A team of nearly two dozen authors-all associated with the Marshall Center, the joint German/American research and teaching institution in Garmisch-composed this extensive book, published May 2010. This very international team became cohesive in lecturing and running seminars together after Marine Colonel (ret.) A. N. Pratt began the program in 2004. While there are seven PhDs in the writers’ pool and too many master’s holders to mention, what is more notable are the tallies of work-years as practitioners in the fields of intelligence, diplomacy, and the military, which easily add into the hundreds. These specialists’ thoughts on how to go about attacking terrorism have been refined and clarified over long careers. The result is an important accomplishment which will make its mark on how counterterrorism is taught in our graduate schools, institutes, and higher military schools.
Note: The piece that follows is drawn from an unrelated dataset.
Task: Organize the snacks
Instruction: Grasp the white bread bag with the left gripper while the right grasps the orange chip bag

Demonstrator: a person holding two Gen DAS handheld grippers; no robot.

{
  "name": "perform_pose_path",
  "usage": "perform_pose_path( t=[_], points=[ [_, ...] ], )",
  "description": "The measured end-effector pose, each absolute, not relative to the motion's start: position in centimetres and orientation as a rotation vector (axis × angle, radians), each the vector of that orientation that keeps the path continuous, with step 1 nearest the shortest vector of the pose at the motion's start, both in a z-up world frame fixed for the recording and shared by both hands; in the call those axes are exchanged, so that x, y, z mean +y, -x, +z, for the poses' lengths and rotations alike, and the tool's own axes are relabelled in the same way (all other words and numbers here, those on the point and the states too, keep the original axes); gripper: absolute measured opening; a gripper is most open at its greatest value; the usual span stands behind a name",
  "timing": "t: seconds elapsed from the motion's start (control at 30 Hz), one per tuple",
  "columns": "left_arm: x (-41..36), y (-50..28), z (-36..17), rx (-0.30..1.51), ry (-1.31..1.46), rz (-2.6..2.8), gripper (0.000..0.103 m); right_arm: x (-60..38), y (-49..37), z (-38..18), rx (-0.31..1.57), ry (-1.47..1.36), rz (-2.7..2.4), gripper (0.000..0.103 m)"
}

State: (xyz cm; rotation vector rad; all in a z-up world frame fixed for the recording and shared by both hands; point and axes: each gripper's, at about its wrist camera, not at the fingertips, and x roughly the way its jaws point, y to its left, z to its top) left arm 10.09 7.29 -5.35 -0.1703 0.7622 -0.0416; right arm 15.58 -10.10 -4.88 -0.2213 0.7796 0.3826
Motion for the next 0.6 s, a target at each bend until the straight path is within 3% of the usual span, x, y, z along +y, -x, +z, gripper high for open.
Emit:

- A scholar who has held two academic chairs in international law advises on when use of force is permissible, and when it is not.
- Two diplomats team up to write on how their craft can work against international terrorism.
- A Reuters editor considers how media may publish balanced and reasonable stories about horrid terrorist events.
- A senior Pentagon specialist on low intensity conflict — J Q Roberts — explains ‘how to build a CT team.’
- French experience against terrorism is laid out by a co-author who, for many years, held the second position in French internal espionage services.
- The history — and the present course — of terrorism are detailed by an editor who spent a career in the field supporting certain insurgents and opposing others.
- Harmon’s 2 chapters include “How Terrorist Groups End,” a topic he began lecturing on right here at IWP a few years after the tragedy of 9-11.